7 Tricks for Perfect Portion Control

Studio 5 Health and Fitness Contributor Melanie Douglass has some ideas on how to reign in those super-sized portions.


In a world where we’ve been trained to view one portion as a 1,500-calorie platter of pasta, a 16-cup tub of popcorn, or a cinnamon roll equivalent to an entire loaf of bread (1,500 calories), watching portions is one of the most powerful things you can do to improve and protect your health.

Here are 7 tricks to help you master healthful portions:

1. Measure what “1 cup” looks like in/on your bowls, cups and plates. This can be a one-day experiment—one that you’ll never forget. You can hear that you should “eat one cup” a hundred times, but seeing it—just once—in your own dishes, will seal it in your mind forever. It’s also helpful to do this with 1 teaspoon (for butter, which is a thin spread over a slice of bread) and 1 tablespoon (for peanut butter, also a thin spread over a slice of bread).

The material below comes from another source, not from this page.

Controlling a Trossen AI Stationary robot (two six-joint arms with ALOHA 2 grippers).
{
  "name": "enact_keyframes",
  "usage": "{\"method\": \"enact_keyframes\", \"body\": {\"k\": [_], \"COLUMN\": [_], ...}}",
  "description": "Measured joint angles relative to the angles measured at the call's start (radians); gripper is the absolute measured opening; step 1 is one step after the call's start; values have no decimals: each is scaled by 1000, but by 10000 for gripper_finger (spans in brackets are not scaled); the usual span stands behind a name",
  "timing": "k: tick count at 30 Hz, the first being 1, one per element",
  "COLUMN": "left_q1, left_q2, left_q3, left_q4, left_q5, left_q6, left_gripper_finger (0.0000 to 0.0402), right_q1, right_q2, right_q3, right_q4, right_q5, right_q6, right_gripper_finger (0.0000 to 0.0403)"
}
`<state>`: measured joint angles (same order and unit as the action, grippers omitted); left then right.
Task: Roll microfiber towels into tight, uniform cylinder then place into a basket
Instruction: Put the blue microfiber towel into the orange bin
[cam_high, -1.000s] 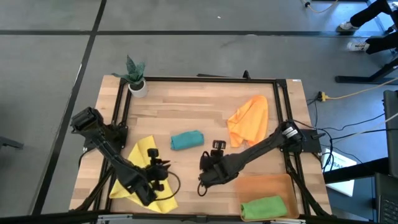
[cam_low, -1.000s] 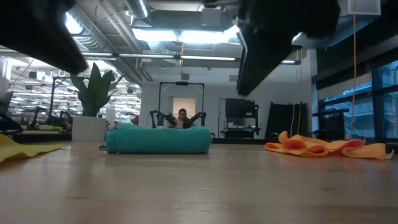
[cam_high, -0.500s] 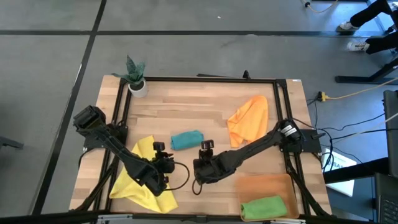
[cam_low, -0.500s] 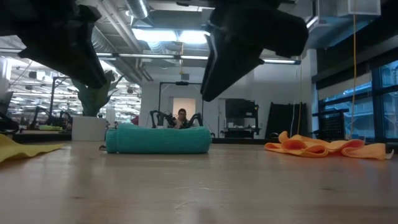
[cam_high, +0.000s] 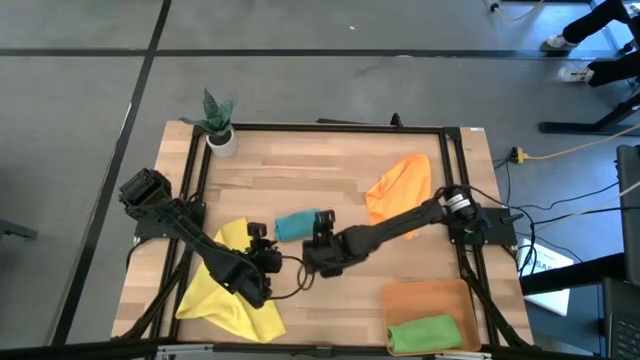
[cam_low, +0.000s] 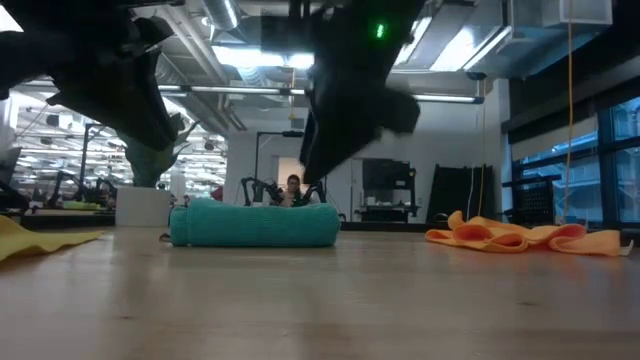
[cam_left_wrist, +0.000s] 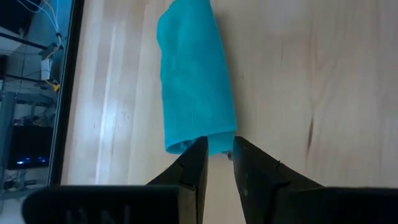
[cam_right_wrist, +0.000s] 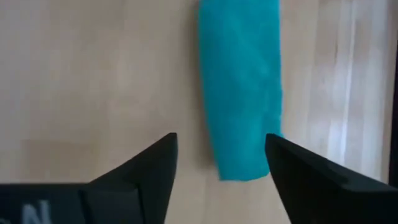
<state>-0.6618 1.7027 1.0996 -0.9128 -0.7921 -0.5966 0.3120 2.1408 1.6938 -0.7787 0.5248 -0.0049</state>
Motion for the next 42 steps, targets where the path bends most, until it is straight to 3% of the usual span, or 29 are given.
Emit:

2. Drink out of juice glasses. Just try this for a few meals or even a week or two. Let your eyes get used to what 8 ounces of fluid really looks like (a juice glass) and your mind and body feel what it’s like to only drink 8 ounces at a time. Most of us easily drink 2 – 3 cups in one sitting–and when you think you are drinking “one 100-calorie cup” 3 times per day, when you are really drinking 2 -3 cups, you wind up with 600 to 900 extra calories per day. So even though it will feel weird to pull the juice glasses out for dinner, it’ll be an object lesson that will benefit you for the rest of your life.

3. Serve with measuring cups. For example, if you are serving brown rice for dinner, use ½-cup measuring cup to scoop each portion. If you or your family are starving for more, you can always scoop a second serving—but at least you train your eyes and mind to what one serving looks like, and you give your brain a chance to tell you if you really need more before snarfing down 2 – 4 extra servings. You can also spend $5.00 to set yourself up with portion perfect tools, like:

• Snack baggies (not sandwich bags).

• 2.5-ounce condiment cups (.97 at Walmart for a    set of 4) which should be filled half full for salad    dressing or mayo.

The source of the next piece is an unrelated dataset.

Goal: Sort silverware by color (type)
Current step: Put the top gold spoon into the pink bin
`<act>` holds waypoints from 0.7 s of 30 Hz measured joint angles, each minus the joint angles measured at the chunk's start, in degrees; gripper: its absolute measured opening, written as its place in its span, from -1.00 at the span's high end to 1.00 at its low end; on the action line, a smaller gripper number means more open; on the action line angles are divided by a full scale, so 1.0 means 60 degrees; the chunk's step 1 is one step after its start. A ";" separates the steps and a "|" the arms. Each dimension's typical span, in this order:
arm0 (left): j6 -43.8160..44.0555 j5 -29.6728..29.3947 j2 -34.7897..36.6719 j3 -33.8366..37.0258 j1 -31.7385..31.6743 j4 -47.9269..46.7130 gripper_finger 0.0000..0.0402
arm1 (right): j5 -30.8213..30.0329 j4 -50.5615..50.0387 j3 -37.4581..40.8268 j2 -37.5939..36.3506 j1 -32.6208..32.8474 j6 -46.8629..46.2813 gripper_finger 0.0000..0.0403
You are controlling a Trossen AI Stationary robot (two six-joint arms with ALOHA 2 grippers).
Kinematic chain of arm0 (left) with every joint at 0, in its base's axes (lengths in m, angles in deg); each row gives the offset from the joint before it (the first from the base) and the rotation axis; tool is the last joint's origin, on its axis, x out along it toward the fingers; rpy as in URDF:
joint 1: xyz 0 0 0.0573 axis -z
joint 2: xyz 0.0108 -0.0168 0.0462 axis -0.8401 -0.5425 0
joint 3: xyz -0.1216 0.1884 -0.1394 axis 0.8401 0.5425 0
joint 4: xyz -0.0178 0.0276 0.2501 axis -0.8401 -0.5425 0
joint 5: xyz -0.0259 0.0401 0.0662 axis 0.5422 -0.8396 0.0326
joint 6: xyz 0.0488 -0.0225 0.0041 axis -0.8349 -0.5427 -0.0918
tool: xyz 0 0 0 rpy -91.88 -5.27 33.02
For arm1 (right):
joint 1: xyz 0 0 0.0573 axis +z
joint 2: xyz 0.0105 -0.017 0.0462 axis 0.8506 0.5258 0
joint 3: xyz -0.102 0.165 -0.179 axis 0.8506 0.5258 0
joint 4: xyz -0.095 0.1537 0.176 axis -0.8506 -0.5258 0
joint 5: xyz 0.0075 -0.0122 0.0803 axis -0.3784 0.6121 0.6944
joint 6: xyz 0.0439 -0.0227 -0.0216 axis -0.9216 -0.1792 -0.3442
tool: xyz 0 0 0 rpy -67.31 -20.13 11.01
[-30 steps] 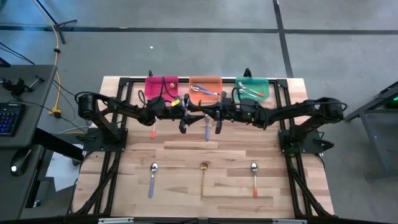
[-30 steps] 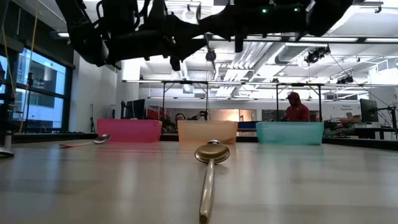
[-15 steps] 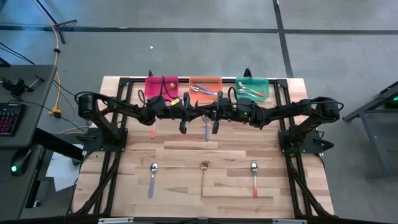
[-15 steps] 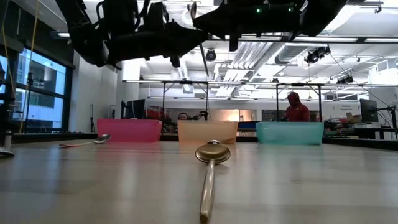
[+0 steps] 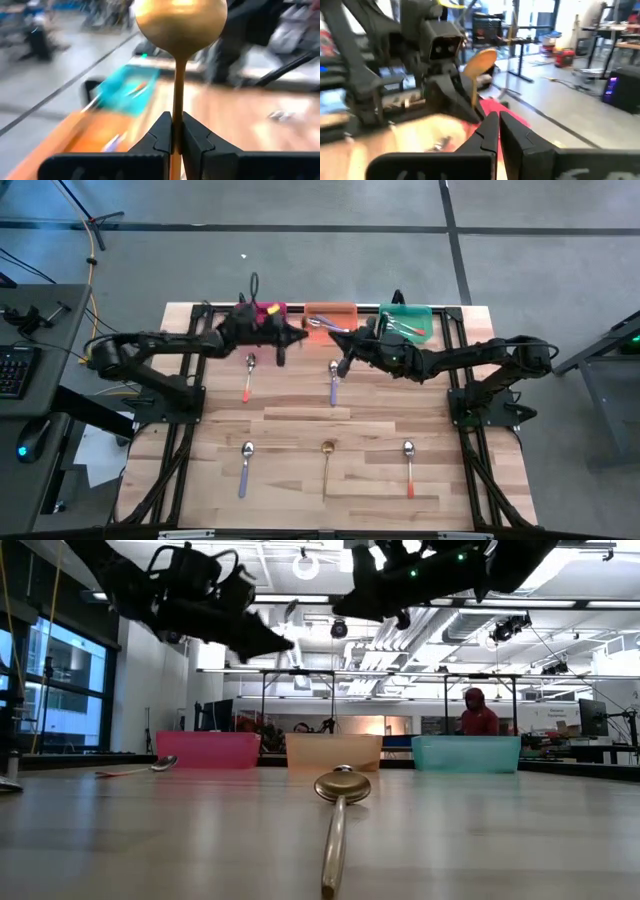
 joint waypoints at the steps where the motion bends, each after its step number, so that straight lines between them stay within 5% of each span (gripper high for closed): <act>1: -0.0271 0.0002 0.0269 -0.0115 -0.0335 -0.0888 0.96 | -0.0054 -0.0272 0.0000 -0.0117 -0.0058 0.0115 1.00; 9: -0.3096 -0.1511 0.0783 -0.1658 -0.2924 -0.6678 0.96 | -0.0058 -0.2325 0.0004 -0.0723 -0.0482 0.0425 1.00; 21: -0.4378 -0.2203 -0.1000 -0.2021 -0.4017 -0.7659 0.96 | -0.0131 -0.3366 0.0004 -0.0726 -0.0541 0.0517 1.00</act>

• 8 oz. Glad Ware mini-round containers ($2.00 at    Walmart) which hold perfect one-cup servings for    most foods.

4. If it’s a snack food, it’s one handful. This rule applies to most snacks: candy, crackers, chips, and even baked goods. There are a couple clarifications though:

a) visualize handfuls with all five fingers curled (like    a claw) and not extended (like your ready for a    high-five).

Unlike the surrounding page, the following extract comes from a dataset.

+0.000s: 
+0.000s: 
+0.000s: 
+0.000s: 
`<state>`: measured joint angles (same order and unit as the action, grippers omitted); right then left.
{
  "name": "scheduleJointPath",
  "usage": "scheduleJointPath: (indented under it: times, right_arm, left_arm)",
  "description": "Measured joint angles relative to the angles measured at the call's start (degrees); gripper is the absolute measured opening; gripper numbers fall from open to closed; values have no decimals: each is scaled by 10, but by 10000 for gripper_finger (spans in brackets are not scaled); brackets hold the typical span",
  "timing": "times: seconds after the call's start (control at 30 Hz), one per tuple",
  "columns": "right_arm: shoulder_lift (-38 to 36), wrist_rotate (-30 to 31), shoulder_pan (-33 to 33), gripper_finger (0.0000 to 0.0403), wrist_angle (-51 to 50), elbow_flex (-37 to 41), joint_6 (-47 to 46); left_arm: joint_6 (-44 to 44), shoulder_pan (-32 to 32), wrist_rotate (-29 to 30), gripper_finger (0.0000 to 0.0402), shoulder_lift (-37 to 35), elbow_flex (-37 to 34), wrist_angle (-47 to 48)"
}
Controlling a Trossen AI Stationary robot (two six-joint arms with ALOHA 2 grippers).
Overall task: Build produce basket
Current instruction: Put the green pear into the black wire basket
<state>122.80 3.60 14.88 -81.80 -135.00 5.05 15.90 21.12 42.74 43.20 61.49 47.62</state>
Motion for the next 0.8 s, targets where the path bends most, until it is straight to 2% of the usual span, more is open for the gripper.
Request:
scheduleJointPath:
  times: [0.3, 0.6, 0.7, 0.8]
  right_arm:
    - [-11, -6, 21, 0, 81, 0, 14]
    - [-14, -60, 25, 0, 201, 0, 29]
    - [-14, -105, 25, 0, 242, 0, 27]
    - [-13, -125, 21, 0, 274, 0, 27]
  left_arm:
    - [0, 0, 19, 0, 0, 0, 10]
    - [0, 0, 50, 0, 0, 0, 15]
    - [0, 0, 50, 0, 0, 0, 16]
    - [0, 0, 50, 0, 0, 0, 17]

b) small foods get small handfuls; like M&Ms, sweet    candies, even nuts.

c) big foods get big handfuls; like chips, crackers,    and cookies or muffins (the proper portion of a    muffin is usually just the bottom and not the billowy    overflowing top… so that is the portion that fits    perfectly in a clawed handful).

5. With meat, visualize a deck of cards. Proper portions of meat are in weight: 3 – 4 ounces at a time. But weight is hard to visualize, especially when meat varies so much in thickness, shape, and fat content. The rule of thumb here is that meat should be the approximate size and thickness of “a deck of cards”.

6. In a restaurant, eat half of what you are served. Dining out is a gray, gray area. Expensive, special-occasion restaurants often serve proper portions of very high-quality food. But mainstream restaurants and fast-food outlets are serving monstrous portions of food that do more harm than good. So be it Mexican, Italian, American, Chinese or whatever… eat half of what you are served. Make a goal to take half home (or split with a friend) and eat the rest another day.

7. If all else fails, read the label. There are certainly times when we eat straight out of a box or package, so don’t let yourself claim ignorance when eating a quadruple portion of something that had the portion size right on the label.